Finney lo dejó bien sentado aun antes de que la nave, uno de los mayores cruceros del espacio de la Tierra, despegara.
—La Prensa está casi incontrolable —anunció—. Se halla usted en una mala situación, Conway.
—Toda la Tierra se halla en las mismas condiciones.
—No; sólo usted, Conway. Este respondió con voz lúgubre:
—En fin, no me hago ilusiones. No creo que, si las cosas van mal, el Consejo pueda esperar ningún apoyo del Gobierno.
—Me temo que no. —El secretario de Estado se abrochaba los cinturones con la mayor atención para ahorrarse las incomodidades del despegue y se aseguraba de tener a mano las píldoras contra el mareo espacial—. El apoyo del Gobierno en favor de ustedes sólo significaría la caída de éste, y bastantes problemas habrá si se declara la guerra. No podemos permitirnos el lujo de la inestabilidad política.
Conway se convenció de que el anciano político no tenía ninguna confianza en el resultado de la conferencia, y que no esperaba otra cosa que una guerra.
—Oiga, Finney, si lo malo acaba en lo peor —opinó—, necesitaré voces amigas que me ayuden a impedir que la reputación del consejero Starr caiga en...
Finney levantó un momento la canosa cabeza del cojín hidráulico y miró a su compañero con unos ojos apagados y atormentados.
—Imposible. El consejero fue a Saturno por su propia voluntad, no pidió permiso a nadie, no recibió ninguna orden. Estaba dispuesto a correr el riesgo. Si las cosas salen mal, está acabado. ¿Qué podemos hacer si no?
—Usted sabe que él...
—Yo no sé nada —replicó con violencia el político—. No sé nada, oficialmente. Usted ha compartido bastante tiempo la vida del hombre público para saber que en determinadas circunstancias el pueblo necesita una cabeza de turco e insiste en que se la proporcionen. El Consejero Starr será esa cabeza de turco.

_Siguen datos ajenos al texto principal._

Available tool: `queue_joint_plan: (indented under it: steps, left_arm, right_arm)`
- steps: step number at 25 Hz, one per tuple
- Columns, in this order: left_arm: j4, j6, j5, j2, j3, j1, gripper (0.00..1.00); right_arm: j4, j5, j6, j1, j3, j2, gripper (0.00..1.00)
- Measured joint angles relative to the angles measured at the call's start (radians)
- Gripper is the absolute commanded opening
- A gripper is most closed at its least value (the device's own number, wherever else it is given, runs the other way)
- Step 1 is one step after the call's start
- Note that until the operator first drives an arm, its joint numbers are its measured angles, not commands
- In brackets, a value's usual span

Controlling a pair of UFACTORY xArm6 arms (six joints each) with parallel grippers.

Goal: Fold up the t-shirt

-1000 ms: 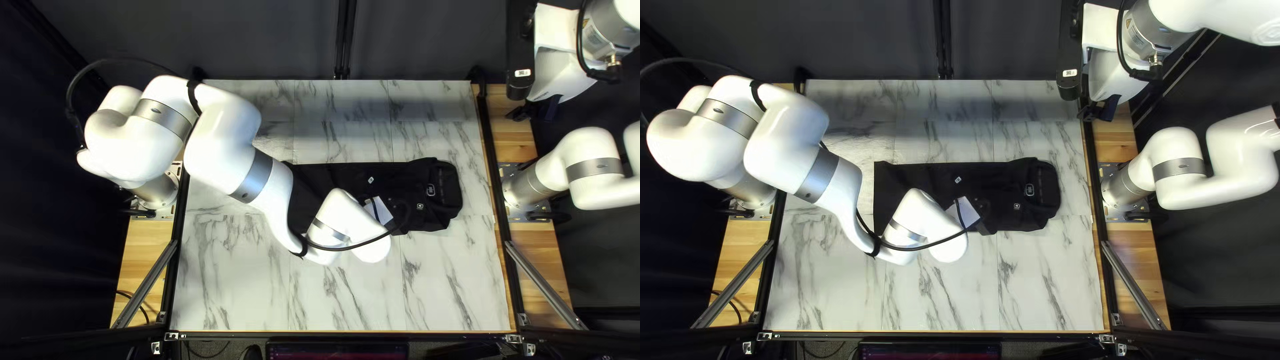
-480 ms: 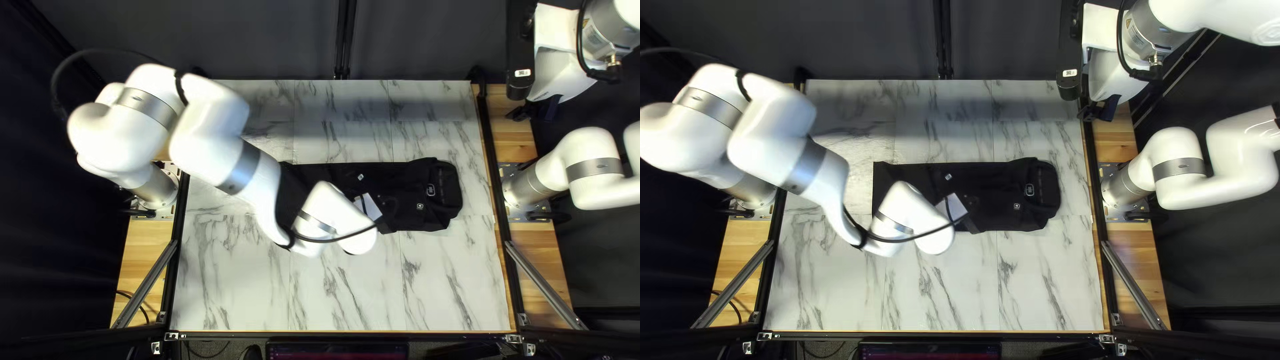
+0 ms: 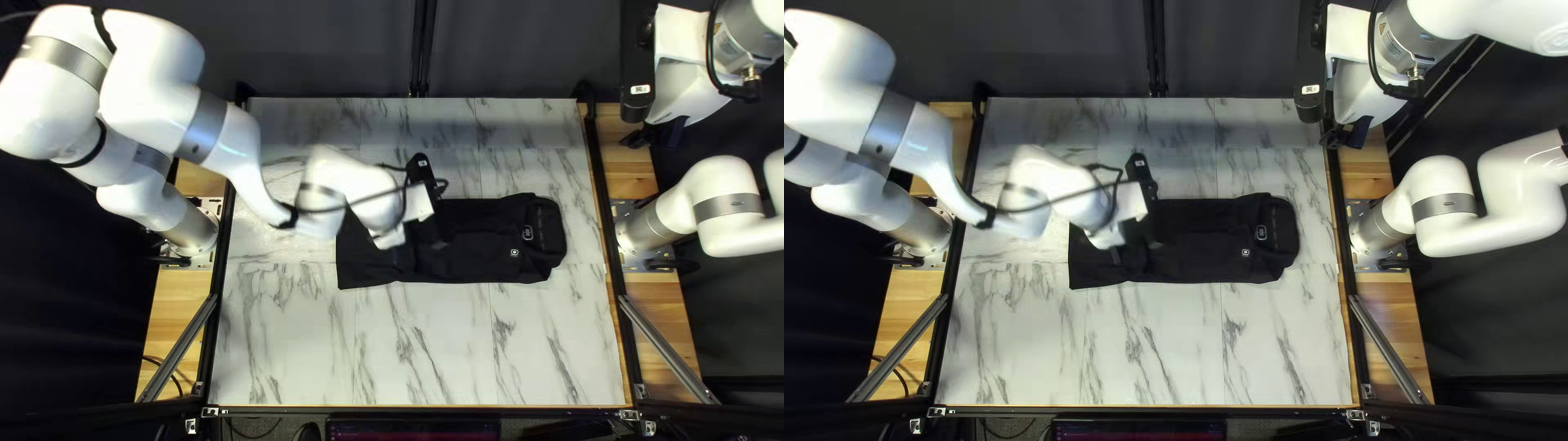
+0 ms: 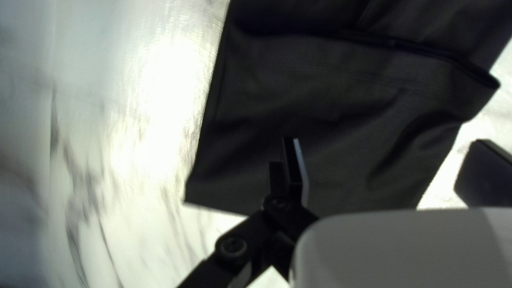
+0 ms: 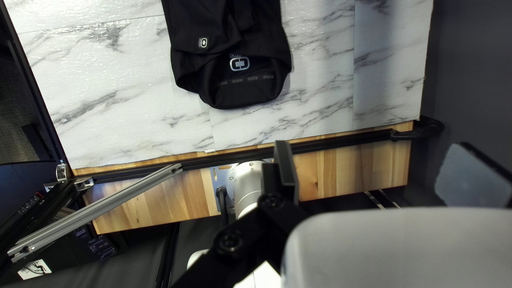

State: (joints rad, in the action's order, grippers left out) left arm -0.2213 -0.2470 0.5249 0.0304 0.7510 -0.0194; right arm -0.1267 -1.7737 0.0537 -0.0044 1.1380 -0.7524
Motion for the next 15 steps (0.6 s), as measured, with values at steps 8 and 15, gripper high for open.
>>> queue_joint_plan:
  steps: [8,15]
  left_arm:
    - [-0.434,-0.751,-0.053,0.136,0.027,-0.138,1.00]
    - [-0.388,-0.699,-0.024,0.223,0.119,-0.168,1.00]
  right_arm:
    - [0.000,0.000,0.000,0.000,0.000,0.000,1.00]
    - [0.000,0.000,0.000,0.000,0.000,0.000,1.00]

Finney volvió a recostarse en el asiento, cerró los ojos, y Conway se arrellanó a su lado. En distintos lugares de la nave otros personajes ocupaban sus puestos, y el trueno lejano de los motores empezó a retumbar, subiendo de tono a medida que la nave se elevaba lentamente de la pista de aterrizaje y se remontaba hacia el firmamento.
La Shooting Starr planeaba a unos mil seiscientos kilómetros de Vesta, cogida en su débil gravedad y rodeando lentamente al asteroide, con los motores parados. Amarrado a ella se hallaba un pequeño bote salvavidas, procedente de la nave madre siriana.
El funcionario Zayon había salido de la Shooting Starr para unirse a la delegación siriana en Vesta, y en su lugar había quedado un robot. En el bote salvavidas estaba Bigman, acompañado del funcionario Yonge.
Lucky tuvo una sorpresa cuando la cara de Yonge le miró por el receptor.
—¿Qué hace usted en el espacio? —le preguntó al funcionario—. ¿Está Bigman con usted?
—Sí, está. Yo soy su vigilante. Supongo que usted esperaba encontrar un robot.
—En efecto. ¿O acaso no se atreven a confiar a Bigman a un robot, después de lo ocurrido?
—No es eso; se trata únicamente de una artimaña de Devoure para asegurarse de que yo no asista a la conferencia. Es una bofetada que le da al Servicio.